At the heart of Dr. Wright’s argument is the role of transaction processors (formerly known as “miners”) and processing pools. All nodes, he wrote, are processors.

“Nodes enforce rules. A court order is a rule. Honest nodes reject blocks that don’t enforce the rules,” he said.

Illicit activity, such as stolen Bitcoins or those involved somehow in a crime, could be subject to a freezing order issued by a court (or other legal authority) and enforced by transaction processing nodes. This freezing order could also go to other entities in the Bitcoin ecosystem, such as exchanges, wallets, data services—who would act to protect their own assets.

Any node that continued to process blocks “frozen” or rejected by the majority of the Bitcoin network as the result of a legal order would thus be acting illegally. This extends even to a rogue network that decided to replicate Bitcoin and fork from the network—Wright said that no regulated exchange could continue trading that blockchain’s assets.

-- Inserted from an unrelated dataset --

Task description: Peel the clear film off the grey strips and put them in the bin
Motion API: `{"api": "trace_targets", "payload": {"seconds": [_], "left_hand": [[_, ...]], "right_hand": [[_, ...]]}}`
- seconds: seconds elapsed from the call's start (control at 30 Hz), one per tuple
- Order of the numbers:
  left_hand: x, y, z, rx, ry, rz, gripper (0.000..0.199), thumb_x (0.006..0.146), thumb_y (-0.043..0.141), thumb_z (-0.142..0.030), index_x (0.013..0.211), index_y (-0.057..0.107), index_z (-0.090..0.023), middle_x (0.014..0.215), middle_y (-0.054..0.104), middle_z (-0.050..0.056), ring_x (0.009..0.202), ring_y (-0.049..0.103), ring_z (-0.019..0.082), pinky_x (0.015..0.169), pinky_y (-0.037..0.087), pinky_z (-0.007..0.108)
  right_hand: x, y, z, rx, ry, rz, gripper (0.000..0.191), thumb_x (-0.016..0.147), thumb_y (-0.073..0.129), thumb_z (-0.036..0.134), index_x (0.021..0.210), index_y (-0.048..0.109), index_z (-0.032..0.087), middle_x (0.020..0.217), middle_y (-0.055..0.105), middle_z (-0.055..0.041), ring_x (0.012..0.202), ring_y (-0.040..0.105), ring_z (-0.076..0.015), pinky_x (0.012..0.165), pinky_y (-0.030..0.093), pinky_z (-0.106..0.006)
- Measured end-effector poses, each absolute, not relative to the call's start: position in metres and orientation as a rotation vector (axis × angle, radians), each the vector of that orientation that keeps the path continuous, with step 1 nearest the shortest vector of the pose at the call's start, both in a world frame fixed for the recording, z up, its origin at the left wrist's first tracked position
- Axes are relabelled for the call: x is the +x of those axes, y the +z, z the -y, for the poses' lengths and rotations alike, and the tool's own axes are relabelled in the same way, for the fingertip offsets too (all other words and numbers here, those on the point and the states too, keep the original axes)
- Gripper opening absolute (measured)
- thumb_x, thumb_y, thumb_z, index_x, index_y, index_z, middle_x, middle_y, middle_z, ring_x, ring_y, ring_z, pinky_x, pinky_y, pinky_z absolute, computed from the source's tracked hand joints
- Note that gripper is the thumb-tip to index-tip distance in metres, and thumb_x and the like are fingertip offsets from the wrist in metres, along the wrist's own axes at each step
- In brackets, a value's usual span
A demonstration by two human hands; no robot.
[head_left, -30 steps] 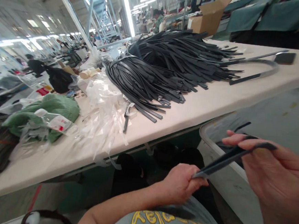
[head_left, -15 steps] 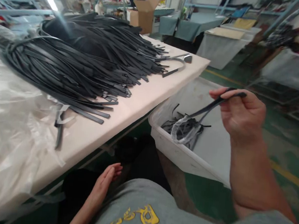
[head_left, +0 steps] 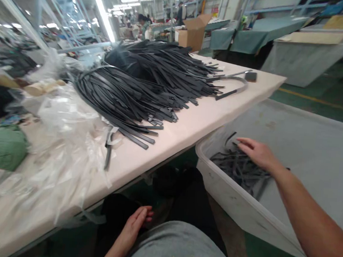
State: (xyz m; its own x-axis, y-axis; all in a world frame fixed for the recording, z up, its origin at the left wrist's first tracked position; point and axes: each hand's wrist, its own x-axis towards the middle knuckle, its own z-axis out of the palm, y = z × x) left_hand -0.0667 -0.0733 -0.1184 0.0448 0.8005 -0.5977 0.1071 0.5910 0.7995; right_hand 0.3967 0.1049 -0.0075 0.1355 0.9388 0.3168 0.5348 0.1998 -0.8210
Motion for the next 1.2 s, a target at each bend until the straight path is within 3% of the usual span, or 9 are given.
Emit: {"api": "trace_targets", "payload": {"seconds": [0.1, 0.17, 0.3, 0.43, 0.6, 0.77, 0.93, 1.07, 1.2], "left_hand": [[-0.063, -0.118, 0.070, 0.800, 0.648, -1.404, 0.074, 0.072, 0.054, -0.078, 0.110, 0.066, -0.016, 0.108, 0.070, 0.014, 0.098, 0.064, 0.026, 0.085, 0.048, 0.038], [-0.061, -0.115, 0.068, 0.810, 0.666, -1.386, 0.072, 0.072, 0.055, -0.077, 0.109, 0.066, -0.016, 0.106, 0.070, 0.013, 0.096, 0.064, 0.025, 0.083, 0.047, 0.036], [-0.058, -0.110, 0.070, 0.870, 0.688, -1.328, 0.065, 0.074, 0.058, -0.072, 0.108, 0.066, -0.017, 0.104, 0.069, 0.011, 0.093, 0.064, 0.023, 0.082, 0.045, 0.033], [-0.058, -0.117, 0.073, 0.885, 0.734, -1.291, 0.062, 0.075, 0.060, -0.070, 0.106, 0.066, -0.017, 0.101, 0.069, 0.011, 0.088, 0.064, 0.021, 0.077, 0.044, 0.033], [-0.057, -0.117, 0.067, 0.886, 0.781, -1.287, 0.066, 0.068, 0.062, -0.074, 0.100, 0.067, -0.017, 0.096, 0.070, 0.011, 0.082, 0.065, 0.022, 0.073, 0.044, 0.034], [-0.052, -0.078, 0.050, 0.927, 0.871, -1.230, 0.064, 0.074, 0.060, -0.069, 0.103, 0.067, -0.013, 0.098, 0.071, 0.013, 0.082, 0.066, 0.022, 0.075, 0.045, 0.034], [-0.031, -0.027, 0.008, 0.937, 0.976, -1.074, 0.064, 0.081, 0.059, -0.061, 0.126, 0.057, -0.016, 0.119, 0.067, 0.016, 0.104, 0.064, 0.024, 0.087, 0.045, 0.037], [-0.003, 0.008, -0.039, 0.807, 1.109, -0.863, 0.059, 0.082, 0.060, -0.057, 0.126, 0.053, -0.018, 0.124, 0.065, 0.015, 0.111, 0.063, 0.025, 0.092, 0.044, 0.038], [0.011, 0.027, -0.070, 0.470, 1.332, -0.740, 0.048, 0.082, 0.063, -0.051, 0.115, 0.054, -0.017, 0.100, 0.072, 0.012, 0.085, 0.069, 0.021, 0.080, 0.049, 0.033]], "right_hand": [[0.306, -0.033, -0.099, -1.323, 0.769, 1.741, 0.014, 0.072, 0.073, 0.022, 0.086, 0.078, 0.022, 0.085, 0.078, -0.0025, 0.076, 0.072, -0.0235, 0.072, 0.056, -0.032], [0.247, -0.036, -0.094, -1.223, 0.831, 1.822, 0.018, 0.076, 0.072, 0.027, 0.094, 0.076, 0.028, 0.098, 0.076, -0.0007, 0.089, 0.071, -0.0274, 0.084, 0.055, -0.040], [0.157, -0.022, -0.102, -1.030, 0.851, 1.855, 0.027, 0.085, 0.067, 0.037, 0.111, 0.067, 0.036, 0.121, 0.068, 0.0047, 0.117, 0.059, -0.0286, 0.111, 0.039, -0.047], [0.099, -0.013, -0.135, -0.829, 0.874, 1.803, 0.021, 0.073, 0.079, 0.042, 0.080, 0.066, 0.029, 0.099, 0.073, -0.0004, 0.116, 0.058, -0.0282, 0.114, 0.039, -0.045], [0.062, -0.010, -0.161, -0.705, 0.902, 1.734, 0.041, 0.080, 0.071, 0.045, 0.054, 0.044, 0.029, 0.064, 0.066, -0.0042, 0.102, 0.065, -0.0231, 0.103, 0.050, -0.040], [0.074, 0.013, -0.170, -0.829, 0.900, 1.771, 0.039, 0.078, 0.071, 0.035, 0.051, 0.043, 0.028, 0.047, 0.057, 0.0007, 0.079, 0.069, -0.0184, 0.089, 0.054, -0.031], [0.128, 0.047, -0.136, -1.250, 0.744, 1.919, 0.016, 0.077, 0.059, 0.027, 0.061, 0.061, 0.024, 0.056, 0.067, -0.0007, 0.054, 0.065, -0.0185, 0.065, 0.054, -0.031], [0.191, 0.038, -0.061, -1.369, 0.823, 1.975, 0.024, 0.080, 0.052, 0.042, 0.083, 0.070, 0.026, 0.072, 0.075, -0.0031, 0.063, 0.071, -0.0243, 0.060, 0.056, -0.033], [0.276, -0.035, 0.015, -1.634, 0.928, 1.859, 0.031, 0.069, 0.056, 0.058, 0.081, 0.074, 0.035, 0.073, 0.077, -0.0036, 0.069, 0.074, -0.0310, 0.061, 0.062, -0.037]]}}
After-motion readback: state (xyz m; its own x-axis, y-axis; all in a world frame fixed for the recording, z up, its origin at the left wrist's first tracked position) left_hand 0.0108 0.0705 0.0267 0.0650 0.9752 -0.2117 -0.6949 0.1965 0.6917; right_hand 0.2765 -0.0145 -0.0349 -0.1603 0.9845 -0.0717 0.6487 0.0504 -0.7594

Wright’s comments will correct both anarchist proponents and mainstream media/finance critics who’ve for years trumpeted the line that Bitcoin works outside the law. It does not and was never designed to, he said.

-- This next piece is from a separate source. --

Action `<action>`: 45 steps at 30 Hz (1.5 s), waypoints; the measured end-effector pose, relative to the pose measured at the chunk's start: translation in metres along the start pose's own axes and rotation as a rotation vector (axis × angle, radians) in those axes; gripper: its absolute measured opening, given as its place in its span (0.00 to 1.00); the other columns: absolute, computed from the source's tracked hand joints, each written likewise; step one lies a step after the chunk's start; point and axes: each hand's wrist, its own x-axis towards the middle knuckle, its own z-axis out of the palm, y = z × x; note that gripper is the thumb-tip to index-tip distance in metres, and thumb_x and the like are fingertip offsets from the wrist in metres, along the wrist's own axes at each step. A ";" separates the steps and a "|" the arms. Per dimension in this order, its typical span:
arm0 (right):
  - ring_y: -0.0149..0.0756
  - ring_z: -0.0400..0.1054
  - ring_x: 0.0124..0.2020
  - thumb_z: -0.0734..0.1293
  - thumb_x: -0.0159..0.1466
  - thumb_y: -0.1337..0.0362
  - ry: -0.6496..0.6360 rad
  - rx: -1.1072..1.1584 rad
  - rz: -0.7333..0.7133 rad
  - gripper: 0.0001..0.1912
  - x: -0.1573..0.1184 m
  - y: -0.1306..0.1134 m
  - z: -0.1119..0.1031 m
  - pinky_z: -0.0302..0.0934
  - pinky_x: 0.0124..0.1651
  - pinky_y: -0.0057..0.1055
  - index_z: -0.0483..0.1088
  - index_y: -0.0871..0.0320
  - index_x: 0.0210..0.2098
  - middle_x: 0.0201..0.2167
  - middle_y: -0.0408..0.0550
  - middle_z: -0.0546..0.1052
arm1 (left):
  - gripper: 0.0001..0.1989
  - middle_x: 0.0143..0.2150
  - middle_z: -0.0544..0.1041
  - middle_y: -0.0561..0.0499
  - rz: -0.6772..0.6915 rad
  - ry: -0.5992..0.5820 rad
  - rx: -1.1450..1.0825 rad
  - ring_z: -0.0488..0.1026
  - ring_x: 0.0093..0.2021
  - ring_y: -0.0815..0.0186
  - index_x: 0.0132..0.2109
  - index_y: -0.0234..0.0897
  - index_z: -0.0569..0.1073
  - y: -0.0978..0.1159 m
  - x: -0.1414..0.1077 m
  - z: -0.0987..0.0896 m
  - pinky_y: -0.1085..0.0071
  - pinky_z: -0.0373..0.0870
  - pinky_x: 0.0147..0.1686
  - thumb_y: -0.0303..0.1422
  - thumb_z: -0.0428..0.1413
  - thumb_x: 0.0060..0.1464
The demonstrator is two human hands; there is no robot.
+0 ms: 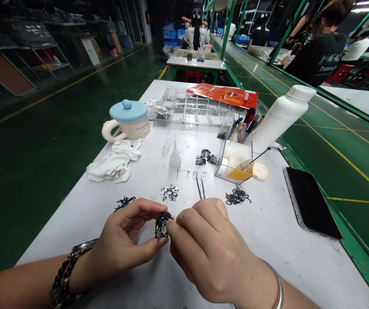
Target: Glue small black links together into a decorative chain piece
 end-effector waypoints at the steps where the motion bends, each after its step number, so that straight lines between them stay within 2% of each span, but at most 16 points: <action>1: 0.36 0.56 0.29 0.64 0.58 0.76 -0.005 0.001 -0.002 0.07 0.000 0.000 0.000 0.50 0.30 0.36 0.65 0.63 0.36 0.29 0.52 0.70 | 0.20 0.38 0.76 0.56 -0.010 -0.004 -0.020 0.73 0.40 0.72 0.45 0.42 0.70 0.000 0.001 0.000 0.80 0.71 0.44 0.21 0.61 0.44; 8: 0.36 0.56 0.30 0.64 0.59 0.77 -0.015 0.002 0.037 0.05 0.000 -0.002 0.000 0.49 0.31 0.36 0.65 0.63 0.33 0.30 0.52 0.70 | 0.19 0.36 0.78 0.53 -0.050 0.002 0.005 0.75 0.37 0.71 0.43 0.38 0.72 0.001 0.004 -0.001 0.80 0.72 0.41 0.24 0.64 0.41; 15: 0.35 0.53 0.29 0.63 0.60 0.75 -0.042 0.003 0.063 0.07 0.002 -0.001 0.000 0.46 0.30 0.35 0.66 0.64 0.38 0.26 0.49 0.69 | 0.18 0.34 0.79 0.50 -0.061 -0.017 0.011 0.75 0.34 0.69 0.42 0.34 0.73 0.001 0.007 -0.003 0.78 0.73 0.39 0.25 0.65 0.40; 20: 0.35 0.54 0.29 0.63 0.61 0.74 -0.061 0.004 0.105 0.04 0.002 0.000 0.000 0.45 0.30 0.34 0.67 0.63 0.37 0.25 0.47 0.67 | 0.19 0.34 0.78 0.50 -0.094 -0.039 -0.009 0.75 0.35 0.70 0.42 0.34 0.73 0.003 0.009 -0.004 0.78 0.73 0.39 0.24 0.65 0.40; 28: 0.35 0.55 0.30 0.62 0.61 0.74 -0.073 0.076 0.120 0.04 0.003 0.003 -0.002 0.48 0.31 0.34 0.68 0.64 0.36 0.25 0.48 0.67 | 0.19 0.35 0.79 0.53 -0.268 -0.086 -0.194 0.75 0.37 0.72 0.41 0.36 0.73 0.006 0.011 -0.003 0.80 0.72 0.42 0.23 0.66 0.39; 33: 0.35 0.54 0.29 0.61 0.61 0.76 -0.084 0.101 0.109 0.05 0.004 0.005 -0.002 0.47 0.30 0.34 0.69 0.65 0.32 0.24 0.49 0.66 | 0.19 0.33 0.79 0.54 -0.388 -0.100 -0.273 0.76 0.34 0.72 0.40 0.35 0.73 0.008 0.014 -0.003 0.81 0.74 0.38 0.22 0.67 0.37; 40: 0.33 0.51 0.28 0.61 0.60 0.76 -0.115 0.075 0.099 0.10 0.005 0.004 0.000 0.46 0.30 0.34 0.67 0.66 0.24 0.23 0.49 0.64 | 0.19 0.33 0.79 0.53 -0.317 -0.087 -0.167 0.76 0.35 0.71 0.38 0.34 0.73 0.007 0.013 -0.002 0.80 0.74 0.39 0.23 0.67 0.36; 45: 0.33 0.52 0.28 0.60 0.61 0.75 -0.147 0.100 0.088 0.09 0.004 0.006 0.001 0.46 0.30 0.34 0.67 0.65 0.26 0.24 0.48 0.65 | 0.18 0.32 0.79 0.52 -0.289 -0.098 -0.110 0.76 0.34 0.70 0.39 0.34 0.74 0.006 0.012 -0.003 0.79 0.75 0.39 0.24 0.67 0.37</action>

Bitcoin was never about an anarchist peer system. Bitcoin uses a peer network for nodes to gain resilience and increase security.

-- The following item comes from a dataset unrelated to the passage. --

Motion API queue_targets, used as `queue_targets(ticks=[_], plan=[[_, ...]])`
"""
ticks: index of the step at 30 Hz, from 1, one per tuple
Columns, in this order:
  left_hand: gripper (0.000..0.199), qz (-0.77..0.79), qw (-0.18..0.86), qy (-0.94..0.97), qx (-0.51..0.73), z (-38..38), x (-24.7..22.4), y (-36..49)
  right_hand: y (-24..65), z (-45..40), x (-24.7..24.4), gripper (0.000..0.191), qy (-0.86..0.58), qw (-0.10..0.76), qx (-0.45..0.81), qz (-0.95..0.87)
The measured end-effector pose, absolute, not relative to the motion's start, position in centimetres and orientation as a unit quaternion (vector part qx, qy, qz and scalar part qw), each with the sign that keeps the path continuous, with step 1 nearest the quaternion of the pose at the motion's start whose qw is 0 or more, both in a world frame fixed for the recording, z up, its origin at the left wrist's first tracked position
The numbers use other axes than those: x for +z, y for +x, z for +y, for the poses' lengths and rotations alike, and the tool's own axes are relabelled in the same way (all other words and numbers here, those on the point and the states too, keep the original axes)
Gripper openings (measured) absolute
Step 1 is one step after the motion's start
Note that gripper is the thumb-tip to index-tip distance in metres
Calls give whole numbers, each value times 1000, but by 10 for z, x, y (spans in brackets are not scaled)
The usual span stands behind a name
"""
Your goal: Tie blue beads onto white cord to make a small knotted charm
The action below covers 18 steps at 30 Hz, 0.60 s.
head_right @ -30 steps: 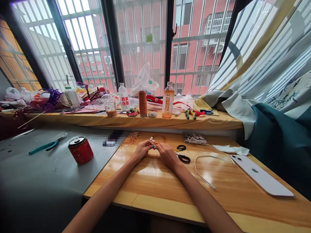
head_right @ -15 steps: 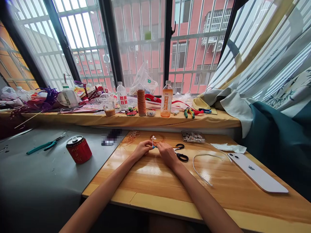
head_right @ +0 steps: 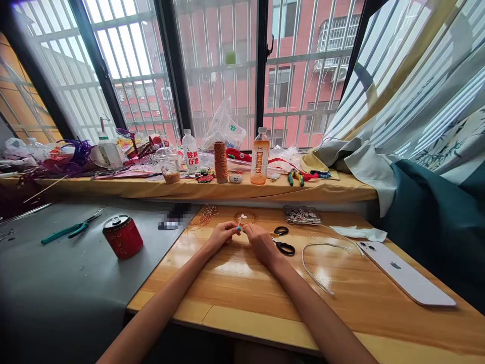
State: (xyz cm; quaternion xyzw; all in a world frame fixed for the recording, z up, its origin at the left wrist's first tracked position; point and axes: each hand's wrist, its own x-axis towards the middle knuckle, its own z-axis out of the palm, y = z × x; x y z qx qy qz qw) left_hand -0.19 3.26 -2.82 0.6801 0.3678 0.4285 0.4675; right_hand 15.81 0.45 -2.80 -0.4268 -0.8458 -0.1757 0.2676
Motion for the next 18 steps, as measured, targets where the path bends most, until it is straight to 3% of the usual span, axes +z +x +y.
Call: queue_targets(ticks=[5, 10, 18], plan=[[35, 337, 497, 674, 430, 36, -33, -1, 161, 6, -30, 21, -440, 255, -182, -841], [24, 344, 498, 661, 443, 35, -31, 1, 160, 7, -32, 26, -444, 223, -189, -847], [23, 338, 529, 640, 444, 36, -33, 2, 157, 4, -27, 16, -471, 219, -210, -829]])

How transaction processors fit into Bitcoin’s legal structure

In the very early years of Bitcoin, transaction processing could be done in a single desktop computer. However as the network and its user base grew, so did the computing power required to process transaction blocks. Hobbyists competed for block subsidies first with home-built GPU card arrays, then with ASIC-based machines purpose-designed for Bitcoin’s hashing algorithm. The practice ultimately evolved into professional, factory-sized data centers dedicated solely to processing Bitcoin blocks—something Wright said was always inevitable.

This increase in both physical scale and professionalism make it harder for processing nodes to act dishonestly. In the early stages it was theoretically possible for a small percentage of Bitcoin nodes to act dishonestly—in this context, this would mean confirming blocks the rest of the network might wish to hold/freeze if they were subject to a legal order. A criminal wishing to avoid the order would only need power over a portion of the network. However, Dr. Wright said, things have changed since then.

Any large node is easily detectable. As such, even miners associated with 5% of the hash power will never become anonymous. They have far too large of a footprint. Such is how Bitcoin was designed.

Large, professional transaction processing operations cannot fly under the radar due to their size. They are also now able, thanks to Miner ID, to reveal and verify their identity when confirming blocks. These conditions, along with the money and work they’ve invested in building their operations, disincentivizes non-compliance or engagement in illicit activity.

Bitcoin’s protocol rules that new coins (i.e. those “discovered” by transaction processors) cannot be spent until a further 100 blocks have been processed. This allows ample time for a block to the “orphaned,” or discarded by the network.

Wright: Cypherpunks and anarchists, Bitcoin is not for you

As usual, Dr. Wright didn’t hold back when describing those he said have attempted to twist Bitcoin’s raison d’etre to suit their own purposes. He referred to these people as “some complete and utter scumbags,” saying they’d altered the rules to make Bitcoin more suitable for illicit “dark markets” and also hide traces of associated illegal activity.

He took specific aim at old-time Bitcoin insider “Theymos” (aka Michael Marquardt) for his “childish ignorance” and accused cypherpunk James Donald of wanting a Bitcoin to assist him in engaging in illegal activities. 

Dr. Wright also debunked the oft-repeated mantra of “your keys, your Bitcoin”, saying:

“The property you own is not the keys or the addresses, it is simply the chattel property rights associated with each individual token. Each token is held in a set contained in an unspent transaction output (UTXO). Each UTXO is the equivalent of an envelope holding a defined number of tokens. Possession is not ownership. More importantly, although the keys are used to assign tokens from each UTXO-based envelope to another, the keys are not the bitcoin itself.”

To those who would claim a legal rule-following Bitcoin offers no advantage over the world’s existing financial systems, Wright said Bitcoin offers rules that are “set in stone” and importantly, provide for easy micropayments. Existing systems have to date been unable to offer an economically viable micropayment network. Additionally, the rules governing monetary policy in several countries are altered with increasing abandon—risking their value and the livelihoods of those using them.